El acto de reconciliación que unió a Álvaro Uribe y la FARC

En la plenaria del Senado, el senador del Centro Democrático recibió de manos de Griselda Lobo, conocida en la guerra como Sandra Ramírez, una planta que representaba simbólicamente la familia colombiana y la construcción de la paz.

Álvaro Uribe y Sandra Ramírez
Álvaro Uribe y Griselda Lobo durante el acto de reconciliación en la plenaria del Senado. Cortesía

La plenaria del Senado, como en otras ocasiones, fue testigo de un amigable encuentro entre el expresidente y senador Álvaro Uribe Vélez y la senadora Griselda Lobo, conocida en la guerra como Sandra Ramírez, del partido FARC.

En la conmemoración del Día Internacional de los Derechos Humanos, Lobo envió un saludo a los defensores de derechos humanos y se refirió a la delicada situación de seguridad que viven estos en varias zonas del país, a pesar de la firma del Acuerdo de Paz. “Con odios no se llega a ninguna parte, la polarización y el fanatismo son malos consejeros, nadie es dueño de la verdad absoluta, la paz es una construcción colectiva”, dijo Lobo.

Así, dio paso a la intervención de Bertha Frías, unas de las víctimas más representativas del atentado con bomba al club El Nogal, perpetrado por la entonces guerrilla de las Farc el 7de febrero de 2003, hecho en el que murieron 36 personas y dejó más de un centenar de víctimas.

Le puede interesar: Uribe: “A las personas de las Farc que están en este Congreso les creo su voluntad de paz”

“Me cayó una pared encima (…) Duré ocho años y medio incapacitada. La pared me partió las vértebras tres, cuatro, cinco y seis, la siete y la ocho se corrieron.
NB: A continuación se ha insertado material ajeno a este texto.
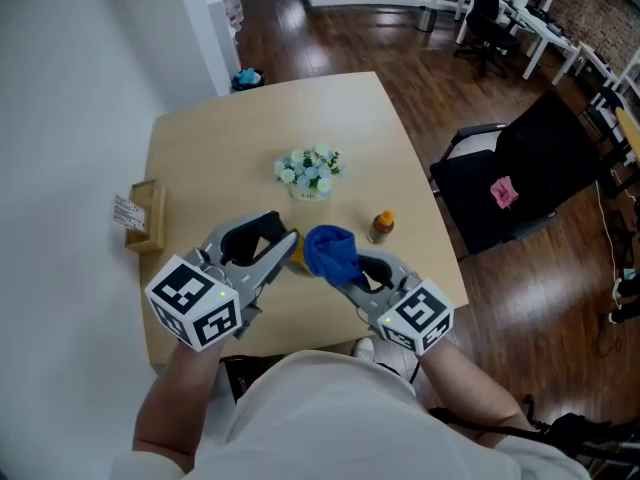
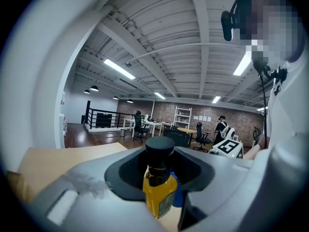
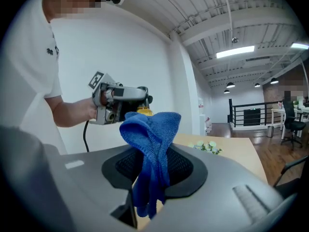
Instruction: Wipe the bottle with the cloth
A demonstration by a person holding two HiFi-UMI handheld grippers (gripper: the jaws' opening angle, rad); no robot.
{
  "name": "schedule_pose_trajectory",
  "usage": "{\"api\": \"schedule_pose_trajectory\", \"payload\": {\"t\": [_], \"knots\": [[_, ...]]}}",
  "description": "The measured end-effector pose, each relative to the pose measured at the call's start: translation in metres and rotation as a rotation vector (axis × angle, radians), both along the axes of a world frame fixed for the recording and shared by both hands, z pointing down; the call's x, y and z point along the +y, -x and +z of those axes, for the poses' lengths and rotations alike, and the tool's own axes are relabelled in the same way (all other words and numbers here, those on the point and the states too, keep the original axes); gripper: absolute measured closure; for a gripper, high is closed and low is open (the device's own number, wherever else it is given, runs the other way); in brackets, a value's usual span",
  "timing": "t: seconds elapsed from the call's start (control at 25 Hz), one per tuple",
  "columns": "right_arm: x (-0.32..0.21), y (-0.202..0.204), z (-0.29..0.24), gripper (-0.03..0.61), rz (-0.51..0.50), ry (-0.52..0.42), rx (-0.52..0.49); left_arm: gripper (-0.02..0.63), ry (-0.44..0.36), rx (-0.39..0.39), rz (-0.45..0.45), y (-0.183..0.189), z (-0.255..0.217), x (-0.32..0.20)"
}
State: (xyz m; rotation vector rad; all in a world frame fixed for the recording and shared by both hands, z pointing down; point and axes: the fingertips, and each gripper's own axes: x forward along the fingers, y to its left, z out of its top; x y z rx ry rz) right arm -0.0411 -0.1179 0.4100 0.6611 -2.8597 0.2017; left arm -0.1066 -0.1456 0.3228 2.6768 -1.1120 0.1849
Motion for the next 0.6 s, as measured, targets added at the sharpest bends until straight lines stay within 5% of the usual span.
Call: {"api": "schedule_pose_trajectory", "payload": {"t": [0.36, 0.6], "knots": [[0.003, -0.019, 0.053, 0.453, 0.093, 0.057, 0.128, 0.451, -0.011, 0.042, 0.016, 0.002, -0.021, -0.005], [0.02, -0.012, -0.013, 0.454, 0.074, -0.08, 0.072, 0.451, -0.015, 0.033, 0.004, 0.003, -0.021, -0.015]]}}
Entré por cuadriplejia a la Clínica El Nogal y quedé moviendo tres dedos. Tuve que reaprender a moverme. No me podía peinar”, dijo Frías, quien culminó sus palabras haciendo críticas al ruido en la plenaria del Senado.

De inmediato, Lobo, quien retomó la palabra, le hizo la invitación al senador Uribe para que hiciera parte de la reconciliación de la familia colombiana y le recibiera una planta, que representaba simbólicamente “la paz que hay que construir y regar con agua a diario”.

Uribe, desde su curul, le expresó que no alberga odios y que, como muestra de eso, ha compartido escenarios en la Comisión Séptima con la senadora de la FARC Victoria Sandino. “Hay respeto personal y franqueza para expresar las tesis. Tenga la certeza de que no hay odios, sino preocupaciones”, dijo Uribe.

Y finalizó su intervención: “Pero le rogaría, y se lo digo muy constructivamente, que, así como le digo que esto no es un tema de odios, también le digo: ‘reléveme de estos simbolismos’”.

La respuesta de Lobo ante la negativa de Uribe de acudir a la entrega de la planta también fue sencilla, pero contundente: “Esta es la familia colombiana —dijo sosteniendo la planta en sus manos—. Si el senador no accede a recibirme esta plantica, que nos diga quién nos la recibe”.

De inmediato, luego de las palabras de la senadora de la FARC, Uribe dejó su curul para dirigirse hacia el frente de la mesa directiva del Senado y recibir de manos de la exguerrilla el obsequio que quería entregarle como símbolo de la reconciliación.